Qu’est-ce qu’un 0day ? Il s’agit d’une faille de sécurité dans un logiciel, dont l’éditeur lui-même n’a pas encore connaissance, mais qui est d’ores et déjà exploitée “dans la nature” pour pirater des systèmes. Et le moins que l’on puisse dire, c’est que les exemples abondent ces derniers mois: presque toutes les failles corrigées dans Java, Adobe Reader et Flash Player ont été découvertes lors d’attaques ciblées.

Le “0day” suscite les pires fantasmes, le paroxysme du délire interprétatif ayant probablement été atteint l’année dernière avec les articles du magazine Forbes sur le marché des 0day[1] et la société française VUPEN[2], repris ensuite par les lobbyistes de l’EFF.

Il est indéniable qu’il existe un marché très structuré autour de la recherche, de la monétisation et de l’exploitation des failles de sécurité (qui sont trois activités bien distinctes): il suffit de visiter le site BugCrowd pour s’en convaincre[3]. Des foires aux vulnérabilités sont même organisées, comme les concours PWN2OWN[4] et PWNIUM[5] (sous l’égide de Google).

La faute à qui ? Probablement aux éditeurs logiciels, qui non contents de produire du code de qualité exécrable et peu testé, ont traité pendant longtemps avec condescendance les chercheurs bénévoles, allant parfois jusqu’à entamer des actions en justice contre ces derniers. Las du manque de considération qu’on leur accordait, ces chercheurs se sont retrouvés dans le mouvement “No More Free Bugs”[6] et n’ont désormais plus aucun scrupule à vendre au plus offrant.
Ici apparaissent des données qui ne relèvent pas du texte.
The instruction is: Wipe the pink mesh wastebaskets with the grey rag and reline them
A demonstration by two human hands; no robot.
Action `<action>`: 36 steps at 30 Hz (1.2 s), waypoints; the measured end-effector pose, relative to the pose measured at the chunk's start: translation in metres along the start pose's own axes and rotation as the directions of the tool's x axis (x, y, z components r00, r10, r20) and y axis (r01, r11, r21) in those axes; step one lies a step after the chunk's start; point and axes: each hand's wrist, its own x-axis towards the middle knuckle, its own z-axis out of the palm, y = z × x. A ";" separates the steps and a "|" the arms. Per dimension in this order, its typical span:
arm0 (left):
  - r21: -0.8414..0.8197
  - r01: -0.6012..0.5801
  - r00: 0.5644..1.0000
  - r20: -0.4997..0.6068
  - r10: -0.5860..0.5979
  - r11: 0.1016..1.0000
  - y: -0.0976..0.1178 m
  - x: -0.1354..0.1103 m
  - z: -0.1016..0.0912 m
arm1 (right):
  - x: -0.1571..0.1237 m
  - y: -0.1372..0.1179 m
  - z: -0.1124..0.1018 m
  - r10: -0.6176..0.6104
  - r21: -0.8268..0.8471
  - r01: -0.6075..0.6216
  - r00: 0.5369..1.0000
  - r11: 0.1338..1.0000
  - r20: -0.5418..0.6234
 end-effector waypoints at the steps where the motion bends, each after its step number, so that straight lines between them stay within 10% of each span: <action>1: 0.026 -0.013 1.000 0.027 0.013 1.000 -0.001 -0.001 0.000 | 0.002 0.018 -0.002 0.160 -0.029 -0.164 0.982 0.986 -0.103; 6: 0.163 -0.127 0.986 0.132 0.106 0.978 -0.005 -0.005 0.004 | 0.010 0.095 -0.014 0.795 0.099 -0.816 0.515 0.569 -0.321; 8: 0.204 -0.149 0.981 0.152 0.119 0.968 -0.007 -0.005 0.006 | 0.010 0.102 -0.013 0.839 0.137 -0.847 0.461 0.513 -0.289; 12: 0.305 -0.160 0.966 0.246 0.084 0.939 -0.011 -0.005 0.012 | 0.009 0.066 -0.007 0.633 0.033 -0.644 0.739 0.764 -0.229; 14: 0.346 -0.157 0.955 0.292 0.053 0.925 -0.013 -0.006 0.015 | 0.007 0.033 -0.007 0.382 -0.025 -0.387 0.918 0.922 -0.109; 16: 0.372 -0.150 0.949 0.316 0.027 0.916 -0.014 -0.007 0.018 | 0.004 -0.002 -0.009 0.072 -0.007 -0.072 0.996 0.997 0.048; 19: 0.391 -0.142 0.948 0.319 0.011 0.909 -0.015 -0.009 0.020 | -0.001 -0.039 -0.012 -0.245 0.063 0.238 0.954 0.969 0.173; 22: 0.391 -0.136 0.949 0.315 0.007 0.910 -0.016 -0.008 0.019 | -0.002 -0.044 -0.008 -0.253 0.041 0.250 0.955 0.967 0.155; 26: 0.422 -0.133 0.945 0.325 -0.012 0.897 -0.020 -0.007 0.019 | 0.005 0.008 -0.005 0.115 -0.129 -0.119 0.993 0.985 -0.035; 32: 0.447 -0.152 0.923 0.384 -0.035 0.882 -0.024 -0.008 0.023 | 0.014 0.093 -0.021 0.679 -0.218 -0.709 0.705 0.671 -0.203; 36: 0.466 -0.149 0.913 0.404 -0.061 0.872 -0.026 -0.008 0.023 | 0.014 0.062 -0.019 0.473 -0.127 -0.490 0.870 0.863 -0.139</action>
La sécurité des logiciels ne s’en est pas trouvée améliorée, mais au moins les chercheurs peuvent-ils vivre de leur art aujourd’hui – dans l’anonymat et la sécurité juridique la plus complète.

Malheureusement, après avoir pratiqué le test d’intrusion pendant plus de 10 ans, j’ai acquis la conviction que le rôle du 0day dans l’arsenal numérique est largement surestimé. Beaucoup trop de systèmes et de réseaux sont vulnérables à des attaques autrement moins sophistiquées, telles que des failles de sécurité connues et corrigées par l’éditeur (seul 5% du parc installé est à jour d’une version non vulnérable de Java[7]) … ou des mots de passe triviaux. Cet avis est d’ailleurs partagé par l’ANSSI, dont la communication s’articule autour des principes élémentaires d’hygiène informatique.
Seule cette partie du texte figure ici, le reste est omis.